# WHAT IS EXPECTED
Look for the word "numbers" in the material below, then report each line where it occurs.
----- PROVIDED INFORMATION -----
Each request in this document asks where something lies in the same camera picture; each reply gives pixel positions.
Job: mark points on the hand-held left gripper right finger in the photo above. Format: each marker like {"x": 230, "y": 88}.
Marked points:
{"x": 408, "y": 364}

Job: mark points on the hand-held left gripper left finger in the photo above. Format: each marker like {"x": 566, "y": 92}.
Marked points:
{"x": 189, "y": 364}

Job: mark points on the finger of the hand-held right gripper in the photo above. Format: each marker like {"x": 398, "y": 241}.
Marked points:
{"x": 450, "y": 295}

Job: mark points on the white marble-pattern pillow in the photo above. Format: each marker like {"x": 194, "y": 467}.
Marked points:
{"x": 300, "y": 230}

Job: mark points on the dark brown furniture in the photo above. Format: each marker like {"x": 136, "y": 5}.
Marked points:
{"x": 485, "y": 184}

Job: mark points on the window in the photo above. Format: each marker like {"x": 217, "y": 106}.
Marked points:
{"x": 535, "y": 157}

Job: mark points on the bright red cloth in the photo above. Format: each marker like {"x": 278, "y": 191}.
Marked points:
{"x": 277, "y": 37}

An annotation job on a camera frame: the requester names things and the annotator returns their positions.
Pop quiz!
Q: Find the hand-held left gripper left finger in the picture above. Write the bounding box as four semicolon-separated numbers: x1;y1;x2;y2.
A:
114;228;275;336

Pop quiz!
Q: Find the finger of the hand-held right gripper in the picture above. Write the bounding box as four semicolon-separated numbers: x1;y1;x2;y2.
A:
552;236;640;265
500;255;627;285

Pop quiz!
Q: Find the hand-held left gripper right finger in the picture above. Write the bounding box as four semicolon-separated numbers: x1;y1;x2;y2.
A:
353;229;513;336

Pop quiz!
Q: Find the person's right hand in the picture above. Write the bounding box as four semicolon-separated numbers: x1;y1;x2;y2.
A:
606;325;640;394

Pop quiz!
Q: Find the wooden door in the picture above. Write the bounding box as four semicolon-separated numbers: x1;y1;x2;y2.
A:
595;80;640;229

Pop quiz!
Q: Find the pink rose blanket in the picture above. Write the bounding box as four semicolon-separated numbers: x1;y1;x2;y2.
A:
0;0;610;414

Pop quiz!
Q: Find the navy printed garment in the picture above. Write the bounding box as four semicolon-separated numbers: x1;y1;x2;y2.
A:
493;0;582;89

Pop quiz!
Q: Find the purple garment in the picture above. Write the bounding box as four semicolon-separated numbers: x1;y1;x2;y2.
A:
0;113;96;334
-----
# RESPONSE FOR THIS EXERCISE
Q: Find the hand-held left gripper left finger in the picture above. Write the bounding box as four semicolon-separated numbers: x1;y1;x2;y2.
Q: Find the finger of the hand-held right gripper in the picture above. Write the bounding box as four semicolon-separated numbers: x1;y1;x2;y2.
Q: Find the hand-held left gripper right finger in the picture above. Write the bounding box as four semicolon-separated numbers: x1;y1;x2;y2.
Q: Find the person's right hand in the picture above. Write the bounding box as four semicolon-separated numbers: x1;y1;x2;y2.
Q: Find the wooden door in the picture above. Write the bounding box as four semicolon-separated numbers: x1;y1;x2;y2.
Q: Find the pink rose blanket in the picture above. Write the bounding box as four semicolon-separated numbers: x1;y1;x2;y2.
Q: Find the navy printed garment in the picture above. Write the bounding box as four semicolon-separated numbers: x1;y1;x2;y2.
Q: Find the purple garment in the picture above. Write the bounding box as four semicolon-separated numbers: x1;y1;x2;y2.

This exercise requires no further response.